*WHAT YOU HAVE TO DO:*
If a line below contains the string "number", return that line.
.....
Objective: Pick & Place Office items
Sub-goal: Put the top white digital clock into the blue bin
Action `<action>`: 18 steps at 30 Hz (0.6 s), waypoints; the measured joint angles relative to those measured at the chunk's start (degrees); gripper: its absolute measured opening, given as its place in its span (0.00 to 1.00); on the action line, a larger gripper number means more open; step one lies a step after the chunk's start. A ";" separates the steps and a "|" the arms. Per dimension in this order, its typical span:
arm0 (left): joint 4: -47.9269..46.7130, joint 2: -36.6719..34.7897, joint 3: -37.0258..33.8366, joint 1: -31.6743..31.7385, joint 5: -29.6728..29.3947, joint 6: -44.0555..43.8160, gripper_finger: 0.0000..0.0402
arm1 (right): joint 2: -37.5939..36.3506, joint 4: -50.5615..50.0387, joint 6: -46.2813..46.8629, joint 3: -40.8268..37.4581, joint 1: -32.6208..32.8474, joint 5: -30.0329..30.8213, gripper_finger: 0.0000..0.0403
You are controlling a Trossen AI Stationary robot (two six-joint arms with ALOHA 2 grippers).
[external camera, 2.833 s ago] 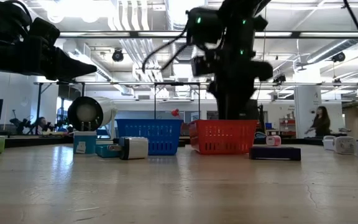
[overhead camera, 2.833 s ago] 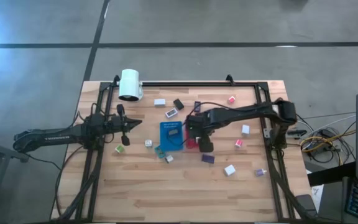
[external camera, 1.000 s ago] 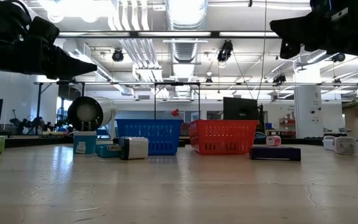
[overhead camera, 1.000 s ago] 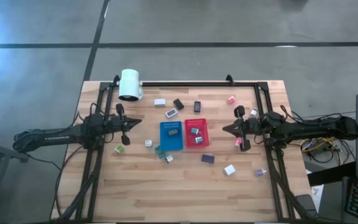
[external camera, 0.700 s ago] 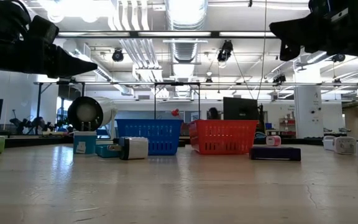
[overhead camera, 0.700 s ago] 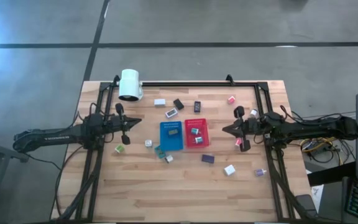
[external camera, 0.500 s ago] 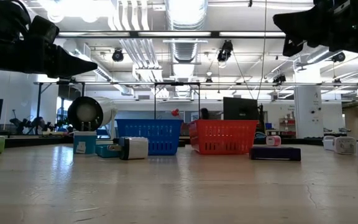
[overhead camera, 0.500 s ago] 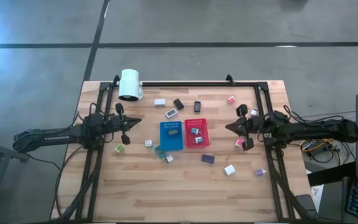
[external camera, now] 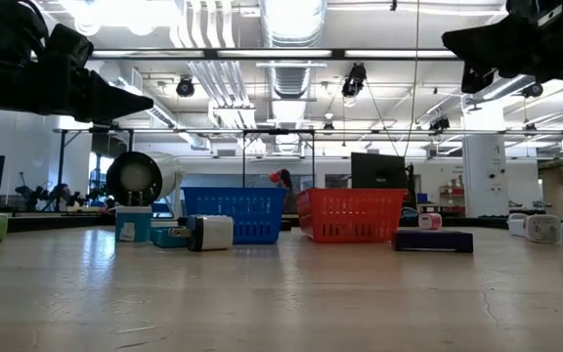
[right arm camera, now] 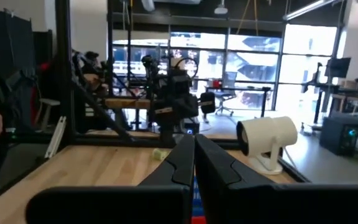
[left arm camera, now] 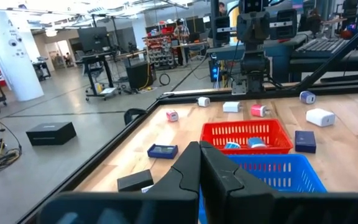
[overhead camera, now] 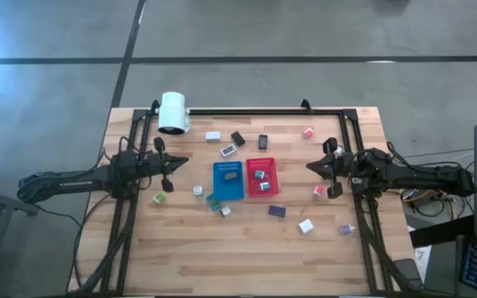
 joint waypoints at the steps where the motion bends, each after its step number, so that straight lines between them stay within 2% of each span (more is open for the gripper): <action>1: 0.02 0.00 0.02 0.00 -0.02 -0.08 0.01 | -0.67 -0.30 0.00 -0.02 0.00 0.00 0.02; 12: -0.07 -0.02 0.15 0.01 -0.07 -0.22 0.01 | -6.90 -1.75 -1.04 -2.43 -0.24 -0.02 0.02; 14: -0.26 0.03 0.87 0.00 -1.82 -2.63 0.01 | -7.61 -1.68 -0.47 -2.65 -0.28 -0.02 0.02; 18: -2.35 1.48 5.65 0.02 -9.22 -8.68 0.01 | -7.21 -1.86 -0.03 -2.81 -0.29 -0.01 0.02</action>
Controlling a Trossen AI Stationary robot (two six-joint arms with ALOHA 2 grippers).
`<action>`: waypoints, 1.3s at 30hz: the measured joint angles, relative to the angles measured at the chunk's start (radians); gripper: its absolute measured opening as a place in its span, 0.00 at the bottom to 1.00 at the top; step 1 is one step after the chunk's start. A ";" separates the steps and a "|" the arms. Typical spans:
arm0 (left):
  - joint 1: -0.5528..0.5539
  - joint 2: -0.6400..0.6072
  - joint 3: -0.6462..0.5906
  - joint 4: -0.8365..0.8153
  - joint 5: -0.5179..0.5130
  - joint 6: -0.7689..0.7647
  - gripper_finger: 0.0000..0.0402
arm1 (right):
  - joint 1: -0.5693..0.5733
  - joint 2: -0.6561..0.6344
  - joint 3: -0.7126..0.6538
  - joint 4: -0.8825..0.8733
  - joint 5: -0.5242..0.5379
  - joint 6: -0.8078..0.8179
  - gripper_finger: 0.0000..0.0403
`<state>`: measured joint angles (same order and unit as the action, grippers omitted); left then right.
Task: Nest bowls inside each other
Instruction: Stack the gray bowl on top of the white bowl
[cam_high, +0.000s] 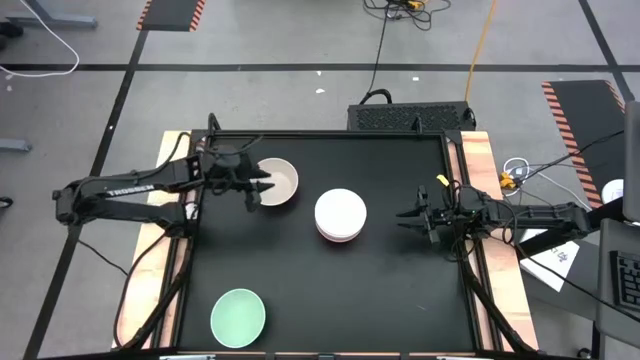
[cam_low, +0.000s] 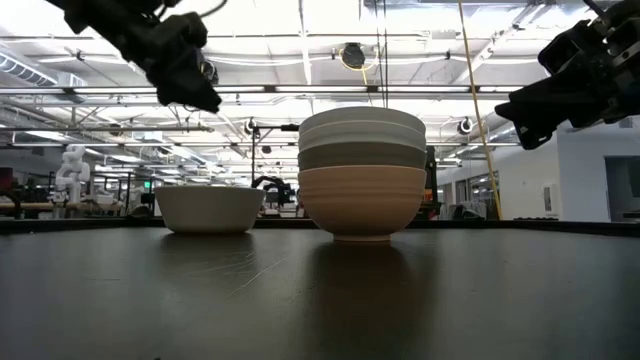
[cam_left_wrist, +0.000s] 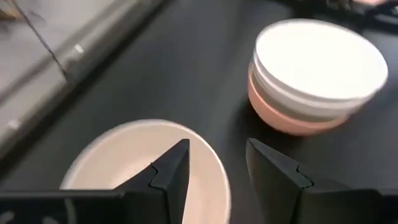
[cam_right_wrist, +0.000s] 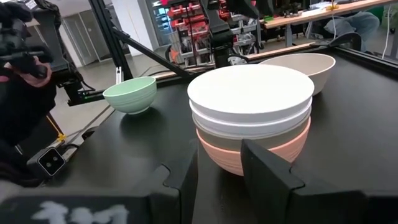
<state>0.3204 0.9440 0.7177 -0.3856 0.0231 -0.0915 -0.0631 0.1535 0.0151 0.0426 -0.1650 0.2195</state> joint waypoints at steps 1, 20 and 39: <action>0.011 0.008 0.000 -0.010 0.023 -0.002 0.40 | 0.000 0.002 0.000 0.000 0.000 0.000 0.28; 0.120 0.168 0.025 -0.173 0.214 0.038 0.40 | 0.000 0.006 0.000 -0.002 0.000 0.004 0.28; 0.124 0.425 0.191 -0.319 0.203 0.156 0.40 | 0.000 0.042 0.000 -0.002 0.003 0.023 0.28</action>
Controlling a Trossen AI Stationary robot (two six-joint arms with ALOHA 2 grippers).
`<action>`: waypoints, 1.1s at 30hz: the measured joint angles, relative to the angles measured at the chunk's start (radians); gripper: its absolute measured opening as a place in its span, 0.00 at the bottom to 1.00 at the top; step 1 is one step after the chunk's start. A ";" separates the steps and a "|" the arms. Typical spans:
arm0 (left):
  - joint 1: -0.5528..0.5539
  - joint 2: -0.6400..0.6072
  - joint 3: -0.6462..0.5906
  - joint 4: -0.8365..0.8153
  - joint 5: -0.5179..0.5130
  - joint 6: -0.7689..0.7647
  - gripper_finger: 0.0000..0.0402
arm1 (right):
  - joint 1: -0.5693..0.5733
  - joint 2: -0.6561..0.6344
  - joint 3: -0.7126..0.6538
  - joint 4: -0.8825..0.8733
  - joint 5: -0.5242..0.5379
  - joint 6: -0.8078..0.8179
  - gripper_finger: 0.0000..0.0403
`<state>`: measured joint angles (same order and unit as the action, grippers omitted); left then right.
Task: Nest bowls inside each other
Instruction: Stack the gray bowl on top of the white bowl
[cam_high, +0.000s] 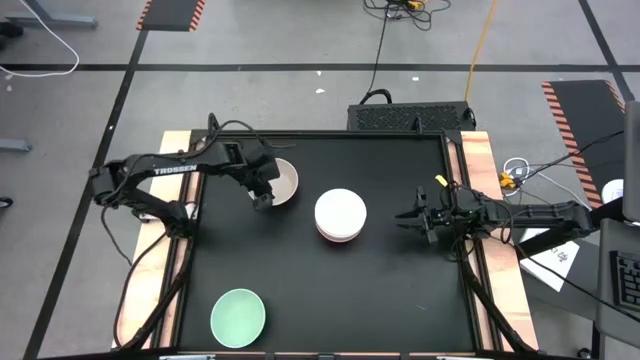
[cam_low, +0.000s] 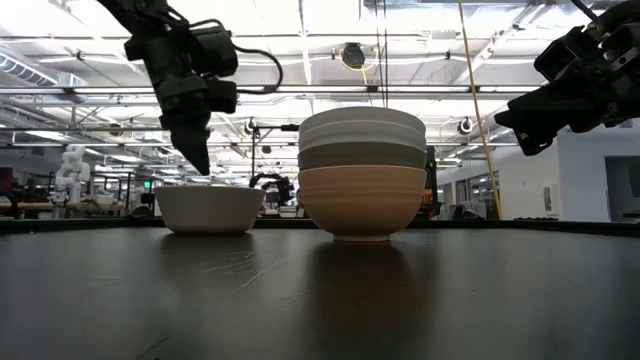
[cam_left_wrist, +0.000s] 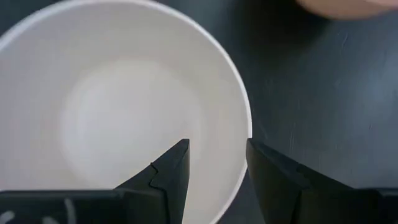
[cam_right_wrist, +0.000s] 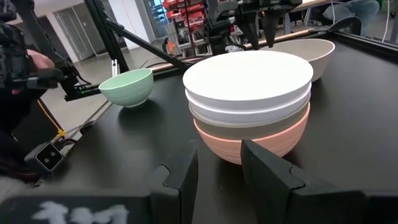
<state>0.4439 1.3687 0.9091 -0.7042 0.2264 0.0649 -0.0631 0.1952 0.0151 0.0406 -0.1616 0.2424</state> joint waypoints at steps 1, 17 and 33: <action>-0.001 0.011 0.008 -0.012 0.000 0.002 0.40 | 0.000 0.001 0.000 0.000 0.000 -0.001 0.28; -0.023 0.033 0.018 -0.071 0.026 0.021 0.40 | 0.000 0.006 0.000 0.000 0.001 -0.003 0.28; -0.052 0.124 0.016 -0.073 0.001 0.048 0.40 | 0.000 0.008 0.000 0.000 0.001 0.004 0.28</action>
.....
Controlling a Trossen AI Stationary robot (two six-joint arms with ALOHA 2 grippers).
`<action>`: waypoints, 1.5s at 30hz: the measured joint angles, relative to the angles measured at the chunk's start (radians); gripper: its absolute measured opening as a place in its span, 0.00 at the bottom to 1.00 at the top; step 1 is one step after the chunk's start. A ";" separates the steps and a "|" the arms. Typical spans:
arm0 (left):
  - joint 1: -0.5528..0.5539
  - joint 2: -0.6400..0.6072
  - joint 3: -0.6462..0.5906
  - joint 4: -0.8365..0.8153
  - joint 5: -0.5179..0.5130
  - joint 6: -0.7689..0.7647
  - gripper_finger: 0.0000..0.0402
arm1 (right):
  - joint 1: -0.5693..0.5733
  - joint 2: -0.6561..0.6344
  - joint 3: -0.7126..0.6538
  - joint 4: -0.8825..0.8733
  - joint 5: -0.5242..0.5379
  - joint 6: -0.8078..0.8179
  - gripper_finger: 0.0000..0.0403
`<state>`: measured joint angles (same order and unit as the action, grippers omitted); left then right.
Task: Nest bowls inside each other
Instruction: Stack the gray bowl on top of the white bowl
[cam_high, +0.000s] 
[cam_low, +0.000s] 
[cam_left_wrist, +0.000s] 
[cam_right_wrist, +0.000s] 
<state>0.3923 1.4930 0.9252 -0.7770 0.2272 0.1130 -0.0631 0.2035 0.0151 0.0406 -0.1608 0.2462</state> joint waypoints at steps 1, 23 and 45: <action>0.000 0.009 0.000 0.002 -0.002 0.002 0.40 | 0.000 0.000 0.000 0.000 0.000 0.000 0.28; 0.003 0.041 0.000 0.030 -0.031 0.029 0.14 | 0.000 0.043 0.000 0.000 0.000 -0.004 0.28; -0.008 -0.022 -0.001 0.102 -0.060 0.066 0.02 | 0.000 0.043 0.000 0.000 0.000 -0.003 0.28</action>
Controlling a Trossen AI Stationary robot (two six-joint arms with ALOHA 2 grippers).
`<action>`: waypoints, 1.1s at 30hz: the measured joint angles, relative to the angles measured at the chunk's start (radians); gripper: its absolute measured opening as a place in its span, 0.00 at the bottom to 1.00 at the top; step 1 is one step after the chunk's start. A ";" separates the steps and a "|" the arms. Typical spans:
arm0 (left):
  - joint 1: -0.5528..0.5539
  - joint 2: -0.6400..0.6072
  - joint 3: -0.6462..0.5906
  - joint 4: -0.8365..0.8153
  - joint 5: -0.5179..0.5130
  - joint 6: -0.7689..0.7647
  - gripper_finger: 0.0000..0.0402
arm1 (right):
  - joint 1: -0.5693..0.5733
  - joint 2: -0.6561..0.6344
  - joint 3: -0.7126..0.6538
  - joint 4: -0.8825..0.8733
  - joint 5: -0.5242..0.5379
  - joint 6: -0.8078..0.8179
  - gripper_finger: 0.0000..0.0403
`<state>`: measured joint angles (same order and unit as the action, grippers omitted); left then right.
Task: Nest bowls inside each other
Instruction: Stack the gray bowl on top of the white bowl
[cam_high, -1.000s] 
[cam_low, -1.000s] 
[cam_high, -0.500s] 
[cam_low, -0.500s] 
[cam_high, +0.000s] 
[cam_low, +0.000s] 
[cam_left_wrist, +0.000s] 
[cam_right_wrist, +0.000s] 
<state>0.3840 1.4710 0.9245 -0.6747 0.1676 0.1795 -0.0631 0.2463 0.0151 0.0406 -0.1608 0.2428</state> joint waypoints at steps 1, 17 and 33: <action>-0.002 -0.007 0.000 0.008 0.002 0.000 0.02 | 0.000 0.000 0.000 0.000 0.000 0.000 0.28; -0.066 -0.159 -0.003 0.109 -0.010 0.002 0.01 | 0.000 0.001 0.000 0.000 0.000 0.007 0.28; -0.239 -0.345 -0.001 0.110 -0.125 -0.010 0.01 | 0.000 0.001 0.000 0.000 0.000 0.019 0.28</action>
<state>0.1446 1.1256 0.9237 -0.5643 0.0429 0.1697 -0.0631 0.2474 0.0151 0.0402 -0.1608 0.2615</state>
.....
*EXERCISE ANSWER:*
Action `<action>`: 18 steps at 30 Hz (0.6 s), waypoints; the measured joint angles relative to those measured at the chunk's start (degrees); gripper: its absolute measured opening, given as its place in its span (0.00 to 1.00); on the action line, a larger gripper number means more open; step one lies a step after the chunk's start. A ";" separates the steps and a "|" the arms. Per dimension in this order, its typical span:
 joint waypoints at the steps where the motion bends, each after its step number, so that straight lines between them stay within 2% of each span (more is open for the gripper): <action>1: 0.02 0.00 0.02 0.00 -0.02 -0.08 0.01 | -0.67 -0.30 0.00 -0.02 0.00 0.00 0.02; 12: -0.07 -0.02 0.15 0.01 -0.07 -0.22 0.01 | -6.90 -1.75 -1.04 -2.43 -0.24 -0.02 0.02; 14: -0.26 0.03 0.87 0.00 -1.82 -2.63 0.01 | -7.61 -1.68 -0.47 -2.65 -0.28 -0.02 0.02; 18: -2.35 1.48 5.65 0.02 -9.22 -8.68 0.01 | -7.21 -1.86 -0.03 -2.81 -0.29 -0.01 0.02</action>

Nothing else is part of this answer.